Case 3 was more complex because she had coagulative disorders causing multiple peripherical and cardiac intracavitary thrombosis. She was treated with specific anticoagulation and mechanical/medical support but without results. Therefore, she was transplanted and she was followed by our dedicated ambulatory.

Case 4 responded optimally and immediately to the medical support and the seriate echocardiogram documented a complete restore of the cardiac functionality. Recently, she completed her second pregnancy without any major and cardiac complications, Analyzing extensively the four cases, the only differential parameter is leukocytosis: the three cases had neutrophilia instead the case 4 had eosinophilia. At the moment we have not had enough informations and data to explain this unusual type of leukocytosis in our patient but the etiopathogenesis of PC could play a central role. This could be a future step of our research.

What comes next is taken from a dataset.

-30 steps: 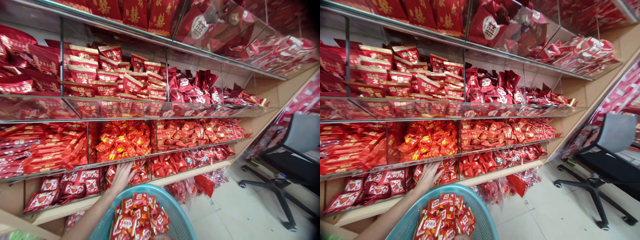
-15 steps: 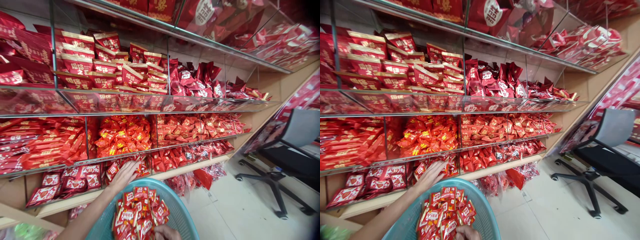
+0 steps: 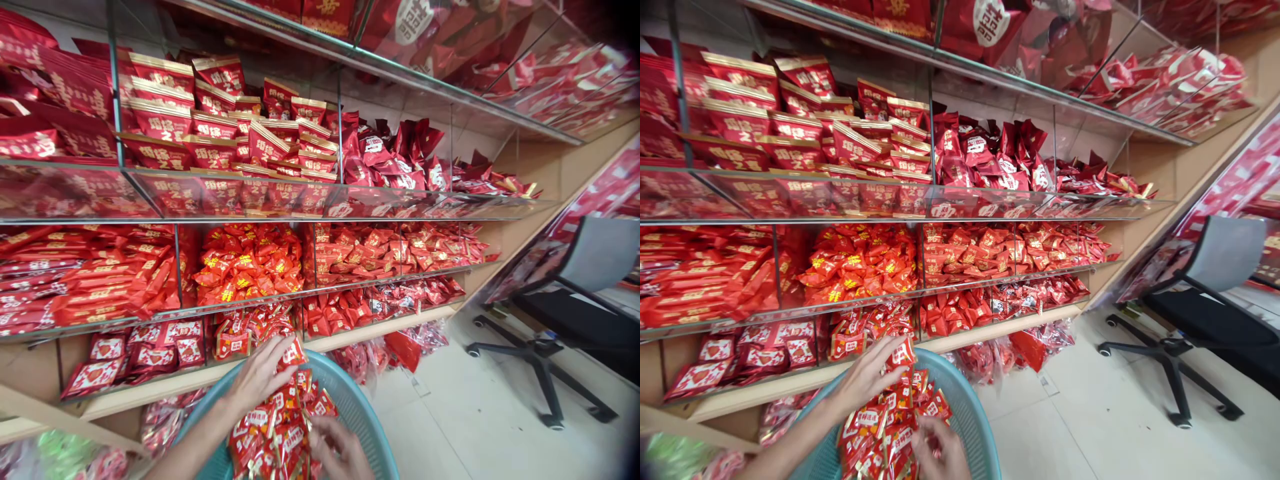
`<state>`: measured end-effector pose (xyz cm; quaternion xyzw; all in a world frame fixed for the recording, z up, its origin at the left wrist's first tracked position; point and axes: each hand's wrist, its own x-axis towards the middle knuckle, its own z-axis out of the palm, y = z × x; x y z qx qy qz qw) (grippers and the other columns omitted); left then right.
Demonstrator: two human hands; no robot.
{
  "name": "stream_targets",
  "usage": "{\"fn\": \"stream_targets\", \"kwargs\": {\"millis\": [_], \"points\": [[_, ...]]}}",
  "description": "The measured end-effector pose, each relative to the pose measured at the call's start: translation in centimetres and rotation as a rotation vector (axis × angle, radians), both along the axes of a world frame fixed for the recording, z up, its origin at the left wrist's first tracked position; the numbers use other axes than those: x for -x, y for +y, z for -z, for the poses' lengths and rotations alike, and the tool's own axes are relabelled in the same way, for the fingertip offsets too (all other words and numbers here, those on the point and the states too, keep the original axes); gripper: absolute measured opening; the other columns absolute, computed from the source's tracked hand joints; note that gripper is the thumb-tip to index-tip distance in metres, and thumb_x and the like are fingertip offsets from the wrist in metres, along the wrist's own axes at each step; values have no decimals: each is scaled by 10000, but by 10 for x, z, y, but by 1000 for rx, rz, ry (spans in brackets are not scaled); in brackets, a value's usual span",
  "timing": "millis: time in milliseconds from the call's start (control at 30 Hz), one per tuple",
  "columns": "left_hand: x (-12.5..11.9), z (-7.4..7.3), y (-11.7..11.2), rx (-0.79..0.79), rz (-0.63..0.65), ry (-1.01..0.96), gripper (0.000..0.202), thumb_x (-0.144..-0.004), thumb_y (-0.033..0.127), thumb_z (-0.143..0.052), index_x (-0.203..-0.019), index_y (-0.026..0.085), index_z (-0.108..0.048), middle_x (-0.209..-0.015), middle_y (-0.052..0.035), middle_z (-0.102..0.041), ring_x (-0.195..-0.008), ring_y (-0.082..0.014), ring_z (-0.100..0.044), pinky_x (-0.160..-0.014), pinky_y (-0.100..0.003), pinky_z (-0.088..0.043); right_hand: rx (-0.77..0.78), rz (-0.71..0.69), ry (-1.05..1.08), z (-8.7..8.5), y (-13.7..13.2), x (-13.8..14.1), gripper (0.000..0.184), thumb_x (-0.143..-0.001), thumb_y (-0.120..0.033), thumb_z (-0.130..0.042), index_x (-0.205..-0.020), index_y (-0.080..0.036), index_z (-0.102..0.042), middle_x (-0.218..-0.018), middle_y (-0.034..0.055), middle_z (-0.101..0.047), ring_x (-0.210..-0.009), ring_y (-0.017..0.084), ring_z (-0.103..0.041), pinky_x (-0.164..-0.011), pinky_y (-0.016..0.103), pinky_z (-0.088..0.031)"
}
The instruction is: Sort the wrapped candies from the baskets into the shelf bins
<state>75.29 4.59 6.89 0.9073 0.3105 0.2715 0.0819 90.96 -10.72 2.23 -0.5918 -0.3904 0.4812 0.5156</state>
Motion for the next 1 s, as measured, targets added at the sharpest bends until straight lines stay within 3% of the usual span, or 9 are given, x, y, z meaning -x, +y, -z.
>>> {"fn": "stream_targets", "kwargs": {"millis": [100,167,267,367,533,633,733,833,1000], "points": [[-5,-13,-30,90,31,-31,517,-848,360,-488,-1345,268,-382,-1256,-62,-553,-1140,-197,-532,-942,-309,-469,-25,-20,48,-33,16,-3,513,-702,-581,-615,-1030,-187,-633,-847,71,-638,-710,186,-567,-499,235,-458],[-7,-19,-45,172,67,-53,506,-846,339,-494,-1338,290,-392,-1245,-46,-559,-1137,-189,-531,-949,-309,-463,-73,-14,76,-50,26,-3,425,-730,-549,-607,-931,-179,-663,-779,54,-633,-693,176,-560,-539,242,-464],[-9,-19,-61,342,44,-184,519,-807,360,-555,-1308,309,-431,-1270,-39,-544,-1179,-203,-495,-995,-343,-424,-115,13,128,-60,31,-2,366,-766,-519,-585,-784,-167,-686,-693,34,-622,-650,158,-551,-584,250,-463],[-14,-11,-75,656,-128,-516,566,-751,432,-608,-1272,266,-463,-1270,-73,-545,-1110,-210,-549,-932,-336,-470,-89,51,198,-61,28,1,378,-771,-519,-581,-827,-165,-701,-708,42,-645,-669,170,-576,-627,268,-469],[-17,7,-95,1135,-221,-706,384,-706,542,-603,-762,164,-641,-700,-38,-679,-638,-151,-620,-609,-244,-504,-46,87,269,-57,22,4,389,-755,-532,-595,-780,-159,-704,-661,40,-650,-648,173,-583,-640,276,-462],[-12,11,-99,1146,-209,-708,395,-702,556,-600,-647,165,-631,-609,-21,-655,-588,-135,-593,-586,-229,-477,-54,150,266,-54,22,-1,368,-744,-520,-615,-726,-161,-695,-634,27,-638,-611,153,-558,-621,260,-445],[-9,5,-98,1162,-176,-705,388,-674,560,-626,-729,177,-658,-694,-29,-677,-664,-155,-618,-633,-243,-488,-43,200,256,-52,22,-10,382,-732,-535,-619,-748,-162,-703,-626,30,-637,-596,155,-549,-604,261,-438],[-14,-7,-95,1166,-158,-707,405,-663,561,-635,-819,187,-643,-713,-18,-662,-661,-147,-602,-597,-235,-476,-70,171,197,-55,20,-14,398,-741,-547,-602,-774,-165,-711,-652,40,-643,-624,166,-553,-611,265,-439],[-23,-13,-97,1119,-148,-661,397,-672,571,-616,-659,177,-577,-596,5,-613,-551,-118,-543,-534,-219,-433,-62,84,130,-61,12,-8,418,-747,-568,-577,-721,-173,-712,-636,37,-630,-644,178,-554,-635,275,-442]]}}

The peripartum cardiomyopathy is a cause of heart failure after partum requiring rapid and complex medical and mechanical supports. In the most of the clinical cases, the appropriate therapy could restore cardiac functionality completely. However the misunderstood of PM could cause life-threatening complications in patient and its rapid and uncontrolled hemodynamic worsening could require heart transplantation also. A rapid diagnosis and advanced heart failure therapy could reduce PC complications and could restore the cardiac function in order to a good quality of life and in few case (like Case 4) a possibility to another secure pregnancy.